Part 4: Regenerating the motor dataset
Part 4: Regenerating the motor dataset¶
We use the same 100,000-policy synthetic UK motor portfolio from Module 2. Load it from the insurance-datasets library so the base data is identical to what you used there.
Create a new cell with a markdown header to keep the notebook organised. In Databricks, a cell starting with %md renders as formatted text rather than running Python:
Now create the next cell and paste in the data loading code:
from insurance_datasets import load_motor
import polars as pl
import numpy as np
# Same portfolio as Module 2 — same seed, same n_policies
df = pl.from_pandas(load_motor(n_policies=100_000, seed=42))

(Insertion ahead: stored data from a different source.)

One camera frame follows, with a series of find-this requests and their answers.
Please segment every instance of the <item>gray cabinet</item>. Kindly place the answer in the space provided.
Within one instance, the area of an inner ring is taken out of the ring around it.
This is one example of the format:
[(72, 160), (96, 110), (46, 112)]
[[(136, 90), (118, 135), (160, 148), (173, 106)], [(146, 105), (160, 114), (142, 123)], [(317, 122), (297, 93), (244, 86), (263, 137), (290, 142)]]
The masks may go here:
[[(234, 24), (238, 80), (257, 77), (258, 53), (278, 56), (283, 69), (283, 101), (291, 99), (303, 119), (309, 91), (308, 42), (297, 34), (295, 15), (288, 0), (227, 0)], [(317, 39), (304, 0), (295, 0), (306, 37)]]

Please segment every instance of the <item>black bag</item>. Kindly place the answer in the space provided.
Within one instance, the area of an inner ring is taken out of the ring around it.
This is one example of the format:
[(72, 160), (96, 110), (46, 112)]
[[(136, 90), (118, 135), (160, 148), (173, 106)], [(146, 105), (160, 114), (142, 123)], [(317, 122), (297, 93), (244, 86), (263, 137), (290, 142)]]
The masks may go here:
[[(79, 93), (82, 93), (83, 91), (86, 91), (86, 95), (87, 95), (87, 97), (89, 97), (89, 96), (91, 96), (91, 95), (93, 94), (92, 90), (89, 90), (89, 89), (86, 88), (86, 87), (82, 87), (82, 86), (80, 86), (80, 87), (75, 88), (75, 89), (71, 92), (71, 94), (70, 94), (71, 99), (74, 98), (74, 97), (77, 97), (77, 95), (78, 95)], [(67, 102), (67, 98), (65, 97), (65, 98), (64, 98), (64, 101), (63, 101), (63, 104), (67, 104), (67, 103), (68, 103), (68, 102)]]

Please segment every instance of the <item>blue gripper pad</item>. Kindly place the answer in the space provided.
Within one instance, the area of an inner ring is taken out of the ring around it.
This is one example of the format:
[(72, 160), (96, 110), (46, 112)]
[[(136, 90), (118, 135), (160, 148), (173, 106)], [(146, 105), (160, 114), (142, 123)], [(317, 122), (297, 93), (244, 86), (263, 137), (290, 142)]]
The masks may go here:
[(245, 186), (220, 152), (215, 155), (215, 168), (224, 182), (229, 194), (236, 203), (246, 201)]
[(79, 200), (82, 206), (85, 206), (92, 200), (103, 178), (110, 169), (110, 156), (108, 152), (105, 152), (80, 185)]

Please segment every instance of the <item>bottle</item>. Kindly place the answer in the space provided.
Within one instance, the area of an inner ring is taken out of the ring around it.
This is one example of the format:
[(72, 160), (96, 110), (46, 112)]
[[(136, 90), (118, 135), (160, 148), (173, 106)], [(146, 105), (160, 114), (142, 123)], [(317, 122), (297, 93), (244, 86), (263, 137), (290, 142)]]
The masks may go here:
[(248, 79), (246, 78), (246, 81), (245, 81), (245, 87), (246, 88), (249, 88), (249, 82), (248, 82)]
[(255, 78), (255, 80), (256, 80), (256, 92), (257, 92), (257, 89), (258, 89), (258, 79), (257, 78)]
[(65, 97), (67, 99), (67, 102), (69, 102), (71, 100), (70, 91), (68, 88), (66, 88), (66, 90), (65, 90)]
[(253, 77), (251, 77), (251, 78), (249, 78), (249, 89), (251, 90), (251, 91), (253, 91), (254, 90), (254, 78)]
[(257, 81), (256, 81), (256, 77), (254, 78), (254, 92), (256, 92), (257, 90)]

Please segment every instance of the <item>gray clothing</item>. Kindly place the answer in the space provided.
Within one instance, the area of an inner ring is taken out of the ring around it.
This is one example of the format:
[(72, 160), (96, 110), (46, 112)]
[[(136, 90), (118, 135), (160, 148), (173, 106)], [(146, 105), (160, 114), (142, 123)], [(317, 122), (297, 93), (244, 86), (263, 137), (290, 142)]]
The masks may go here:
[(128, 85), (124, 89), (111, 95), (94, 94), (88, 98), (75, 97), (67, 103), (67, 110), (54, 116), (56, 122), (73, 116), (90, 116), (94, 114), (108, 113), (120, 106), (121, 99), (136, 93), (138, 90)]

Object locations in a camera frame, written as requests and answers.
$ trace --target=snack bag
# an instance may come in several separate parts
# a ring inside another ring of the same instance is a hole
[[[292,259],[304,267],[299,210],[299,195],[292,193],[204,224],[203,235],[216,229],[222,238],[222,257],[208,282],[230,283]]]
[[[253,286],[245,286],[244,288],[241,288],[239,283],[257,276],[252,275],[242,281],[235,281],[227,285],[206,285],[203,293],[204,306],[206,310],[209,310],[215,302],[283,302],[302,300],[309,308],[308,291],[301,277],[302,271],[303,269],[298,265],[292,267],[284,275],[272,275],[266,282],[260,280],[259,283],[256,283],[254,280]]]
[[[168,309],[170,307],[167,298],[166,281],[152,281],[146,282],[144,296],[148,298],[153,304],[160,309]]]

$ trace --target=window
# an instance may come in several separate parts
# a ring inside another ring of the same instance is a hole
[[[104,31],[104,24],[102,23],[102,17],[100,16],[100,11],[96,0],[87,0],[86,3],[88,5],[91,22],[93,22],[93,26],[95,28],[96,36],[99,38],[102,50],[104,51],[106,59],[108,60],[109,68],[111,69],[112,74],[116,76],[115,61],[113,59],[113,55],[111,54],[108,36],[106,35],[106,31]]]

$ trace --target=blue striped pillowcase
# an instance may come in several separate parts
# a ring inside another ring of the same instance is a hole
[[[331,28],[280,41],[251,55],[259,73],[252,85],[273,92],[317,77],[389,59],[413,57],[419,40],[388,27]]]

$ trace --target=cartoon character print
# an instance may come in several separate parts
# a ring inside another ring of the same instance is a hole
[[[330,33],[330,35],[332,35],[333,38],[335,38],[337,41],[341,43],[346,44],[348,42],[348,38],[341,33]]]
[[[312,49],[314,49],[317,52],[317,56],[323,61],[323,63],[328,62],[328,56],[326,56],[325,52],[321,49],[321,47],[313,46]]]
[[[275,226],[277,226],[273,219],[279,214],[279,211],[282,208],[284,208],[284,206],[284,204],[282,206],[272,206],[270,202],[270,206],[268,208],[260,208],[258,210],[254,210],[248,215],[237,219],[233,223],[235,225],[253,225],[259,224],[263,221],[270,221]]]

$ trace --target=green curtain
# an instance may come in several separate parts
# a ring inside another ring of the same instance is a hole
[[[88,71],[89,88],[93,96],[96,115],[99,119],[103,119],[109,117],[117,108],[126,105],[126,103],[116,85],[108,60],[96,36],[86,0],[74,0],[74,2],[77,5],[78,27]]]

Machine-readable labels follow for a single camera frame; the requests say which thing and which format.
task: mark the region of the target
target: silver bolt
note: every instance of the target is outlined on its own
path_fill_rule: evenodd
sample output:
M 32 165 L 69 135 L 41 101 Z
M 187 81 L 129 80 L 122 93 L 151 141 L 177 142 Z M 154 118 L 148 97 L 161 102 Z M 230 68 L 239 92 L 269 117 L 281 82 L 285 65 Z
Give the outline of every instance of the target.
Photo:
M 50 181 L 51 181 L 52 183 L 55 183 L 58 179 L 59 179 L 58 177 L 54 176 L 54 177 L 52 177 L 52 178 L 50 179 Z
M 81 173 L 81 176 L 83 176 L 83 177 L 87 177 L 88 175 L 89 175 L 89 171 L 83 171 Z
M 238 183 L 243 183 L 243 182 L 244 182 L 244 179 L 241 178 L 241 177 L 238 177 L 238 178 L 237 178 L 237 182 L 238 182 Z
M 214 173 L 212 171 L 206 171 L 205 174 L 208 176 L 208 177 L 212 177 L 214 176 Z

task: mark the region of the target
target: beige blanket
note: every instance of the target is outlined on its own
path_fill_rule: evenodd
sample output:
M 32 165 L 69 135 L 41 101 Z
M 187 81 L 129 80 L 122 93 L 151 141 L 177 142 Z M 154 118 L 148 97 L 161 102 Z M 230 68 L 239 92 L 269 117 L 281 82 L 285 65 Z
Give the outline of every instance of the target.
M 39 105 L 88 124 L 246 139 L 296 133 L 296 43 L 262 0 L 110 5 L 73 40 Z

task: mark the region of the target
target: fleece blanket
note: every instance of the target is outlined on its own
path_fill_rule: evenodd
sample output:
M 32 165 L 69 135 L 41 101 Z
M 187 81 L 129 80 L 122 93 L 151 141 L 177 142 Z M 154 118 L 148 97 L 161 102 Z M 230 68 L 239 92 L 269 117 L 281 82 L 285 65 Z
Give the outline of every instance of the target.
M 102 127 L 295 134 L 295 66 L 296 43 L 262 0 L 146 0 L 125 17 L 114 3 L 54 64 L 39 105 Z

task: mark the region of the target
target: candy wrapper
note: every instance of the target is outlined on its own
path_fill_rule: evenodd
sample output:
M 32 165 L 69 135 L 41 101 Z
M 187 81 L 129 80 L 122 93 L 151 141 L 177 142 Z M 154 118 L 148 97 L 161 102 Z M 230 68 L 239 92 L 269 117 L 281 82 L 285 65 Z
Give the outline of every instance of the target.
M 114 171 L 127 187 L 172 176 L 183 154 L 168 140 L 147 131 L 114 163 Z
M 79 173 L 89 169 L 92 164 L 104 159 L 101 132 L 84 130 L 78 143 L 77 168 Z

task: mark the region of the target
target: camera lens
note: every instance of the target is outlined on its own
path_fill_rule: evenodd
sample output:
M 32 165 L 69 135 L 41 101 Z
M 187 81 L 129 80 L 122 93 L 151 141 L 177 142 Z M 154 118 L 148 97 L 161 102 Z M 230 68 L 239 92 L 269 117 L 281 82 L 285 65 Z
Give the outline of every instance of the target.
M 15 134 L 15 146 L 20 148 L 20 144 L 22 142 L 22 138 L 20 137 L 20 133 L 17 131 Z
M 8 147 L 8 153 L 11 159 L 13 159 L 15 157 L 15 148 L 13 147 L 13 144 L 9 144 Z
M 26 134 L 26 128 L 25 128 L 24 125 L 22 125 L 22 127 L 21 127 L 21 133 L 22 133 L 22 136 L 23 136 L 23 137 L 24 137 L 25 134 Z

# This module introduces a superadditive interaction between young drivers
# (under 25) and high vehicle groups (above 35). We add this as a feature
# rather than baking it into the DGP — the base dataset is the same across
# all modules, and we demonstrate below that the GLM misses this interaction.
df = df.with_columns(
(
(pl.col("driver_age") < 25) & (pl.col("vehicle_group") > 35)
).cast(pl.Int32).alias("young_high_vg"),
(pl.col("conviction_points") > 0).cast(pl.Int32).alias("has_convictions"),
)
# Conviction points encoded to discrete levels for the GBM
conviction_effect = {0: 0.0, 3: 0.25, 6: 0.55, 9: 0.90}
print(f"Total policies: {len(df):,}")
print(f"Total claims: {df['claim_count'].sum():,}")
print(f"Total exposed: {df['exposure'].sum():,.0f} policy-years")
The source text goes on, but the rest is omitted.